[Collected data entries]

..........

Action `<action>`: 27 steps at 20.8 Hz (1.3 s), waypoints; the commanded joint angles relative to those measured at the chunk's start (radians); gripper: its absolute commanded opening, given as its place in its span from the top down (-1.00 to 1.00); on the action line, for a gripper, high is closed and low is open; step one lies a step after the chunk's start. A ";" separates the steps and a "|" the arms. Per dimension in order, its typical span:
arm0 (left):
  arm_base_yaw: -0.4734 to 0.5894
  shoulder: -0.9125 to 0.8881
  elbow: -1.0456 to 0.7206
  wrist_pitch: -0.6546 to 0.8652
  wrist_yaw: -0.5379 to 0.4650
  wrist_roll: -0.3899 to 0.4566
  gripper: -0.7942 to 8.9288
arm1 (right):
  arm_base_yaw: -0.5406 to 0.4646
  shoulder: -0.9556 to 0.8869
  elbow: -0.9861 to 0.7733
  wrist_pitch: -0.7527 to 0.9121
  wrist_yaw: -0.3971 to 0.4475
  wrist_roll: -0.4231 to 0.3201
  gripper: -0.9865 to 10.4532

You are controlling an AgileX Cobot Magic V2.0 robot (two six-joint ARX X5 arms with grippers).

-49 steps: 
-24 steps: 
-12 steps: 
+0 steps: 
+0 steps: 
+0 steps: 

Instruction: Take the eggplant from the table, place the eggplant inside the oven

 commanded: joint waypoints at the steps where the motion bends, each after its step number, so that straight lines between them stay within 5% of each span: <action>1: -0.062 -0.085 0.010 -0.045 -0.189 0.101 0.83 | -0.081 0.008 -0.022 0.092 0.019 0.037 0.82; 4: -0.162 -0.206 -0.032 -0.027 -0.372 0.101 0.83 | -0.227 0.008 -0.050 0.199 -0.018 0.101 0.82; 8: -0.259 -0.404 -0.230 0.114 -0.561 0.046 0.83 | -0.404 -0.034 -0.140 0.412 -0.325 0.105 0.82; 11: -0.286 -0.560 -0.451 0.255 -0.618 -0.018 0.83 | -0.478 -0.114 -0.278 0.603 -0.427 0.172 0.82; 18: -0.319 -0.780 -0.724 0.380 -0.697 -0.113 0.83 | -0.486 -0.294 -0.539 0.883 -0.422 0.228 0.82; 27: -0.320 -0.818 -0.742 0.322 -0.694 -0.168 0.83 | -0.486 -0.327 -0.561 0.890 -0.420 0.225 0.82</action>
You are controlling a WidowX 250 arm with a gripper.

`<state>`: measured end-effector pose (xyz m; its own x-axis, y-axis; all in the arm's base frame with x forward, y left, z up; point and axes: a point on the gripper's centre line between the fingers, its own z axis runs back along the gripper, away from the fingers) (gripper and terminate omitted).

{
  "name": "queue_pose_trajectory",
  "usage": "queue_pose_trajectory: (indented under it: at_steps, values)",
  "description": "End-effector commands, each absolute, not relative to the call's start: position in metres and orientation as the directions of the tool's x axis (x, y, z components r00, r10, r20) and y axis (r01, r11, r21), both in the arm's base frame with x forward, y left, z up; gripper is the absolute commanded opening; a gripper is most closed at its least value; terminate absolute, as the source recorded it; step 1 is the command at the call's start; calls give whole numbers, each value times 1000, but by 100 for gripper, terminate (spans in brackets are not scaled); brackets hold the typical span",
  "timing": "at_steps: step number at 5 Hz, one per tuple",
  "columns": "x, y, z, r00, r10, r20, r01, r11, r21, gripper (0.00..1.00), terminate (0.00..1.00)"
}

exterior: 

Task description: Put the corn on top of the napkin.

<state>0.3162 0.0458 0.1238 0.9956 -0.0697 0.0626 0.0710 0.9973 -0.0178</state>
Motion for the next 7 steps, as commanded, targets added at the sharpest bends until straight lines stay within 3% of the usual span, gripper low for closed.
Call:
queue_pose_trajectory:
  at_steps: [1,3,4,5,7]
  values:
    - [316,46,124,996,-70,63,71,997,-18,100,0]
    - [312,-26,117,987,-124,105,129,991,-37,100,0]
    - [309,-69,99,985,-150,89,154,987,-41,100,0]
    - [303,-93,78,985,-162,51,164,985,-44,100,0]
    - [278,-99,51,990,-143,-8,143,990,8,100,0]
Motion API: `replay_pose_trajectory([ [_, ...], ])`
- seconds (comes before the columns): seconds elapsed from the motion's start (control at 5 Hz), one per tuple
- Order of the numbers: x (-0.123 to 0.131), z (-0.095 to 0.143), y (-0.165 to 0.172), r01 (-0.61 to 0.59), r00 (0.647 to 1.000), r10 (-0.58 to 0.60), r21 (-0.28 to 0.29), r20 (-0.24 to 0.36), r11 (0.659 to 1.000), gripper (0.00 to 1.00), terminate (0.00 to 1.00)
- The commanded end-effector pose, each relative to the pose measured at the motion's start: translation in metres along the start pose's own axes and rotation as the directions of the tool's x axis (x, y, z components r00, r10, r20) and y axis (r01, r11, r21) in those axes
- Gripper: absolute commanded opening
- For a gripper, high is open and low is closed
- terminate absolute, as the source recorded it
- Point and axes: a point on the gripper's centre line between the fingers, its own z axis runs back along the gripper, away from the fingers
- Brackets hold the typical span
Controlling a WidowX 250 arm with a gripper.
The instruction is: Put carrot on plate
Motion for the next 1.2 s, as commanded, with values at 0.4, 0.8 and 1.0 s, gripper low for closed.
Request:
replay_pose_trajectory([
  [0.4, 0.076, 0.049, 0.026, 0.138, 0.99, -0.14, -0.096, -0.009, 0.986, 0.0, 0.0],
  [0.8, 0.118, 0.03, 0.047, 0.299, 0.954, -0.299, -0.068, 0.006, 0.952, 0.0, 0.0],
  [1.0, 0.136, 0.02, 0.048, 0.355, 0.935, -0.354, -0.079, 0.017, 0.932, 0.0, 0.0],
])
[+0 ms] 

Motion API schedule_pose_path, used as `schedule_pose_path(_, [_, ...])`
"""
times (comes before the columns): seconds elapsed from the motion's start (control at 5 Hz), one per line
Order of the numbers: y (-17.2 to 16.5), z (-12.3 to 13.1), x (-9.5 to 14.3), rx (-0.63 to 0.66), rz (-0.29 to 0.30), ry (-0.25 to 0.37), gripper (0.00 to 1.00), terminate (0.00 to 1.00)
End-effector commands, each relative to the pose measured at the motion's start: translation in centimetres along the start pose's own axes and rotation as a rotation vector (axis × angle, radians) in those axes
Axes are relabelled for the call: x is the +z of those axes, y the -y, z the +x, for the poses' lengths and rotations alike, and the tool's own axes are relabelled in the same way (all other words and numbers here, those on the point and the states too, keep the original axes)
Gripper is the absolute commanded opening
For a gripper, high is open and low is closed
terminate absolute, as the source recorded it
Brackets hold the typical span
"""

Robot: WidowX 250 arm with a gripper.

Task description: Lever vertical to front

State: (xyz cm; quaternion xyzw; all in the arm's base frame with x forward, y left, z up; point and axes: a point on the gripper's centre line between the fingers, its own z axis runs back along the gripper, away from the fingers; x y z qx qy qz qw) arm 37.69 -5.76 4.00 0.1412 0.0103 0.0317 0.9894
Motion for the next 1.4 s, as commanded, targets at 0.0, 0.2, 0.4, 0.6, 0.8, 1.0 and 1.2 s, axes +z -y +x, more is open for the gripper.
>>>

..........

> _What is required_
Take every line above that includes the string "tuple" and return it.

> _Output for this exercise_
  "timing": "at_steps: step number at 5 Hz, one per tuple",
- seconds (comes before the columns): seconds elapsed from the motion's start (control at 5 Hz), one per tuple

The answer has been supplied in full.